Though it lasted only one season, the series was noted for injecting a sense of realism not otherwise seen in medical shows of the day (e.g. Marcus Welby, M.D., Ben Casey). It has often been cited as setting a tone that later shows like St. Elsewhere, ER, and Chicago Hope would expand on.

==Episodes==

| No. overall | No. in season | Title | Directed by | Written by | Original release date |
| 1 | 1 | "Point of Maximum Pressure" | Leo Penn | Story by : Teleplay by : Barry Oringer | September 10, 1975 |
Goodwin introduces four interns of varying promise to the pressures of life in the hospital's neurosurgical wing.
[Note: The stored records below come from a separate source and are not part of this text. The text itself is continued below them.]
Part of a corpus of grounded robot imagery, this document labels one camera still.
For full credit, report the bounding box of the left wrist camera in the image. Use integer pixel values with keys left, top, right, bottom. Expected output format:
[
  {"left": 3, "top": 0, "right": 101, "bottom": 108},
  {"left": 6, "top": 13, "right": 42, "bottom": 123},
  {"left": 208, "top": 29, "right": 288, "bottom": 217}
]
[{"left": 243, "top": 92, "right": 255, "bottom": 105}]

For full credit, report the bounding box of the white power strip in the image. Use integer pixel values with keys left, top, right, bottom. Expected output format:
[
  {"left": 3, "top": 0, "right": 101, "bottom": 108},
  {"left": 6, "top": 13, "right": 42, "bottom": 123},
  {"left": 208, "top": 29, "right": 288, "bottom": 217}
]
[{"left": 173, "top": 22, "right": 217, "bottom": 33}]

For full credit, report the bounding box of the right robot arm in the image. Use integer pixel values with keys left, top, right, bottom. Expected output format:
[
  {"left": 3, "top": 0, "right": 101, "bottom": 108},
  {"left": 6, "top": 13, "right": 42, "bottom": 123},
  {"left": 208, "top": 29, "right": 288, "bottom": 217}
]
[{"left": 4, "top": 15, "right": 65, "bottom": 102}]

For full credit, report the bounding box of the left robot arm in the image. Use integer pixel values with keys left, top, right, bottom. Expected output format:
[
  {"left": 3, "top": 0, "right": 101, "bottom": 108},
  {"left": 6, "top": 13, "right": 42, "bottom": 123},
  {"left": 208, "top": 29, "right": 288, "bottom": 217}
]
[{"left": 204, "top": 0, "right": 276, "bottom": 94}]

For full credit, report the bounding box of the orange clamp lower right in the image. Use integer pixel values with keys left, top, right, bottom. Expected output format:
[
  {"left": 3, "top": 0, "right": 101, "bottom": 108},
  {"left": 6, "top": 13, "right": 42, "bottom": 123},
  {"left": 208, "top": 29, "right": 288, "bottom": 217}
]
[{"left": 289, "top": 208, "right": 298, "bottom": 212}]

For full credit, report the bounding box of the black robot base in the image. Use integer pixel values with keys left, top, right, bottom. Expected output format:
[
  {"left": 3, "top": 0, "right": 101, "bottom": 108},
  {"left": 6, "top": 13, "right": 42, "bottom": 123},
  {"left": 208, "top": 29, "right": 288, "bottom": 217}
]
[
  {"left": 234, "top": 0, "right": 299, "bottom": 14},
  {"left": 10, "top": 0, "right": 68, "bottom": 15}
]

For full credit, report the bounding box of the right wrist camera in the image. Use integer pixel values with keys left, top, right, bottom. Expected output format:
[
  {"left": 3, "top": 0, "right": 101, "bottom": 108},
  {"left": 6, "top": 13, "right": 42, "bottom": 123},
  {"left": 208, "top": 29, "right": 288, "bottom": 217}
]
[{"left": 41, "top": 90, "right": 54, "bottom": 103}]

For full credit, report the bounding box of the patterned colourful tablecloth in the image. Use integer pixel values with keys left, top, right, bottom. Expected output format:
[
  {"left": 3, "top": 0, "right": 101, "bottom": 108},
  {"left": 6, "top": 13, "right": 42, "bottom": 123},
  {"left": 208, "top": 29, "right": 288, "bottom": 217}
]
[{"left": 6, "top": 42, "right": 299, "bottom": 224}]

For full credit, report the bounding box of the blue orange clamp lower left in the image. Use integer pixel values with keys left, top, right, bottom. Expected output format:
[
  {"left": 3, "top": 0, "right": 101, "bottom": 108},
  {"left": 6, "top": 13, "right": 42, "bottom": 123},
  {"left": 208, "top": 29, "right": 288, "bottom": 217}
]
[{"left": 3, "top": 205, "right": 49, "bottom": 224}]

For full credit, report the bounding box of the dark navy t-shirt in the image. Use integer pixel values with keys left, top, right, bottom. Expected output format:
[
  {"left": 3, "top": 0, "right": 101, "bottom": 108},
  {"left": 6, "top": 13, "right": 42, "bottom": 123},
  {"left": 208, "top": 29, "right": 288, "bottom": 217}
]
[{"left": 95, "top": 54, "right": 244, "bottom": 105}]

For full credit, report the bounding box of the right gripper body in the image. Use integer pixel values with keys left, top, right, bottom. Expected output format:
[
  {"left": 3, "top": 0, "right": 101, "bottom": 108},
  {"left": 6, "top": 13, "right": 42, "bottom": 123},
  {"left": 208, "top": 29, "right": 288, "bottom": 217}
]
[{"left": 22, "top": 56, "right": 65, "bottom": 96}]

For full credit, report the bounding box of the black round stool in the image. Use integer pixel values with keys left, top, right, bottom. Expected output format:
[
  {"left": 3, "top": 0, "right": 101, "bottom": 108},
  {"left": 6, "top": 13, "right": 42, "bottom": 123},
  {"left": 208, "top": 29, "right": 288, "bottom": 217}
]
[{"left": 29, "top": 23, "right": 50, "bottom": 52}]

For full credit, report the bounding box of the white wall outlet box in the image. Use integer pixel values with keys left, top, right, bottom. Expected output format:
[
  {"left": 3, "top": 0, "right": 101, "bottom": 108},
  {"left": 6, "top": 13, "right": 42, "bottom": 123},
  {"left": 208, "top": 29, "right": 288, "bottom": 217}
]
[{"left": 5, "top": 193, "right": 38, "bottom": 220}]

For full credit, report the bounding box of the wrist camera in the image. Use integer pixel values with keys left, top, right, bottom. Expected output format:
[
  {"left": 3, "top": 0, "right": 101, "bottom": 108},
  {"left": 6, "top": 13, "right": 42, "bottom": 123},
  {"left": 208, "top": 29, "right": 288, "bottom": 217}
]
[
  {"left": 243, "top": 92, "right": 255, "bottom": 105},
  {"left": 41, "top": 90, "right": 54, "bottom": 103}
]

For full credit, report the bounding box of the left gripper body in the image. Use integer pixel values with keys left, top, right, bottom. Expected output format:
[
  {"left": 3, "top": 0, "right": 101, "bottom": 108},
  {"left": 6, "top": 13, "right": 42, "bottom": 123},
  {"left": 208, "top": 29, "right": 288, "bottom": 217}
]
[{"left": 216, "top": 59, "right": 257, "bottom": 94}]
| 2 | 2 | "Come At Last To Love" | Vincent Sherman | Story by : Teleplay by : Chester Krumholz | September 17, 1975 |
Two separate stories unfold as a pregnant woman refuses needed brain surgery out of fear for her unborn child, and a nurse becomes a human guinea pig to test an anti-viral serum developed by the doctor she loves.
| 3 | 3 | "Sleepless and Pale Eyelids" | David Friedkin | Story by : Teleplay by : Morton S. Fine | September 24, 1975 |
A staph epidemic threatens the hospital
| 4 | 4 | "But Who Will Bless Thy Daughter Norah?" | Edward M. Abroms | Story by : Teleplay by : Barry Oringer | October 1, 1975 |
Engulfed in personal and professional crises, Dr. Purcell considers quitting her job for a less hectic, better-paying position with an industrial firm.
| 5 | 5 | "The Loneliest Night" | Unknown | Story by : Teleplay by : | October 8, 1975 |
A suicidal young woman is brought to the hospital after she was hit by a car while wandering down the freeway under the influence of codeine.
| 6 | 6 | "Vital Signs" | Edward M. Abroms | Story by : Teleplay by : Jeff Freilich and Chester Krumholz | October 29, 1975 |
The doctors become involved in childbeating cases.
| 7 | 7 | "Knives Of Chance" | David Friedkin | Story by : Teleplay by : Howard Dimsdale | November 5, 1975 |
Goodwin questions the quality of work performed by two staff physicians
| 8 | 8 | "My Cup Runneth Over" | Lawrence Doheny | Story by : Teleplay by : Chester Krumholz and Adrian Spies | November 12, 1975 |
A resident suspects that an experience physician has misdiagnosed a concert pianist's condition and insists that the patient be given a definitive test that in itself could prove fatal.
| 9 | 9 | "Watchman, Who Will Guard Thy Sleep?" | Edward M. Abroms | Story by : Teleplay by : Chester Krumholz and Sue Milburn | December 3, 1975 |
A hospitalized movie magnate (Robert Loggia) rebels at being assigned a homosexual orderly.
| 10 | 10 | "And Sorrow For Angels" | Larry Yust | Story by : Teleplay by : Chester Krumholz and Charles McDaniel | December 10, 1975 |
A young priest (Andrew Robinson) and a strong willed intern (Barbara Feldon) are severely tested by duty in the neurosurgical wing.
| 11 | 11 | "Surgeon, Heal Thyself" | Sigmund Neufeld Jr. | Story by : Teleplay by : Oliver Crawford | December 17, 1975 |
A brilliant neurosurgeon (William Windom) avoids grave responsibilities by working himself to the point of exhaustion.
| 12 | 12 | "And Hear a Sudden Cry" | Jeannot Szwarc | Story by : Teleplay by : Chester Krumholz | January 6, 1976 |
Seeking relief from excruciating pain, a fashion model (Lara Parker) turns to heroin and eventually to prostitution and thievery.
| 13 | 13 | "Swan Dive aka Lullaby" | Edward M. Abroms | Story by : Teleplay by : Chester Krumholz, Barry Oringer, and Halsted Welles | January 14, 1976 |
An empathic resident (Robert Walden) finds a particular challenge in a policewoman (Talia Shire) who can't cope with recurring attacks of impaired vision.